Motherson Sumi Wiring:
The company is setting up a new facility within its existing Pune plant to cater to the new business from leading SUV-focused OEMs (up to 10K units/month), with supplies set to commence soon. An analyst said that Motherson has emerged as the sole supplier for several of these OEMs’ passenger vehicle models, including upcoming launches. It is also the sole supplier for some upcoming new EVs. The wiring harness content in a car (typically about 1.5-2% of the vehicle’s price) has increased as new features are getting introduced in vehicles. Also increasing premiumization (content in an SUV 1.5 times that in a sedan and SUVs are growing leaps and bounds whereas sedan sales are declining) and faster electrification (here again content per vehicle is far more than comparable ICE vehicles) have helped the sale of wiring harness.

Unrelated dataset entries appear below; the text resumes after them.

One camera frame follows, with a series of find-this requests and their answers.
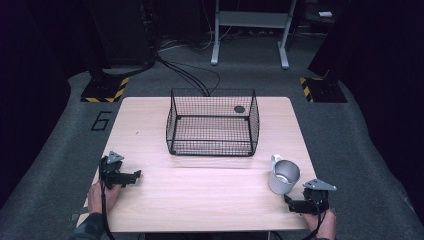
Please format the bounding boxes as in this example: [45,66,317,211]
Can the person's right hand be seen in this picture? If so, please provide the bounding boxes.
[303,208,338,240]

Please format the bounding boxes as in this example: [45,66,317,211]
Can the black striped stand base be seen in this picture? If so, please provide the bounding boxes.
[80,76,130,104]
[299,76,348,104]

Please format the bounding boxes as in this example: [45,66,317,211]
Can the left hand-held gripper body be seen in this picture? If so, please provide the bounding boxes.
[98,150,125,190]

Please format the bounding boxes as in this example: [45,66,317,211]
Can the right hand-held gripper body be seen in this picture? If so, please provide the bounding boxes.
[301,178,338,215]

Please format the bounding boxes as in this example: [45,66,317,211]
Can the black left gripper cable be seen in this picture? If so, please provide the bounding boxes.
[99,182,116,240]

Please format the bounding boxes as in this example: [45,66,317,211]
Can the black wire basket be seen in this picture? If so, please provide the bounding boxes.
[165,87,261,157]

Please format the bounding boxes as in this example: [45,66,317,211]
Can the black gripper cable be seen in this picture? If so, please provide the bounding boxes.
[99,182,116,240]
[301,199,328,240]

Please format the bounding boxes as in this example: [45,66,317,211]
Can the black floor cables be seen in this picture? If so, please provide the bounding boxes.
[155,54,222,98]

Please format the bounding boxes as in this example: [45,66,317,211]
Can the white metal stand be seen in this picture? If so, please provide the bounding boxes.
[210,0,298,70]

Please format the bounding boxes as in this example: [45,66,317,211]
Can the silver metal cup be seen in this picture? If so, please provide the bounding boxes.
[267,153,302,196]

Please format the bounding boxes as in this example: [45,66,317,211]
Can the person's left hand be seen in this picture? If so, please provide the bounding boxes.
[87,181,123,215]

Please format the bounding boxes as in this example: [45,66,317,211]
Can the black cabinet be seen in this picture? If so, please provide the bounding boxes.
[83,0,158,69]

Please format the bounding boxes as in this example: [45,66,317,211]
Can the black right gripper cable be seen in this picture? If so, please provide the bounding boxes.
[301,199,328,240]

The companies’ capex will be around INR 125 crore.
Minda Corporation:
Much like its peers, this company is also adding capacities and enhancing its capabilities across all product segments – vehicle access products, EV products, driver information systems etc. Earlier this month, it entered into a 50:50 JV with Taiwanese company HSIN Chong Machinery for making automotive sunroofs and closure systems. A greenfield facility for this JV will be set up in the current fiscal year, as per Executive Director Aakash Minda.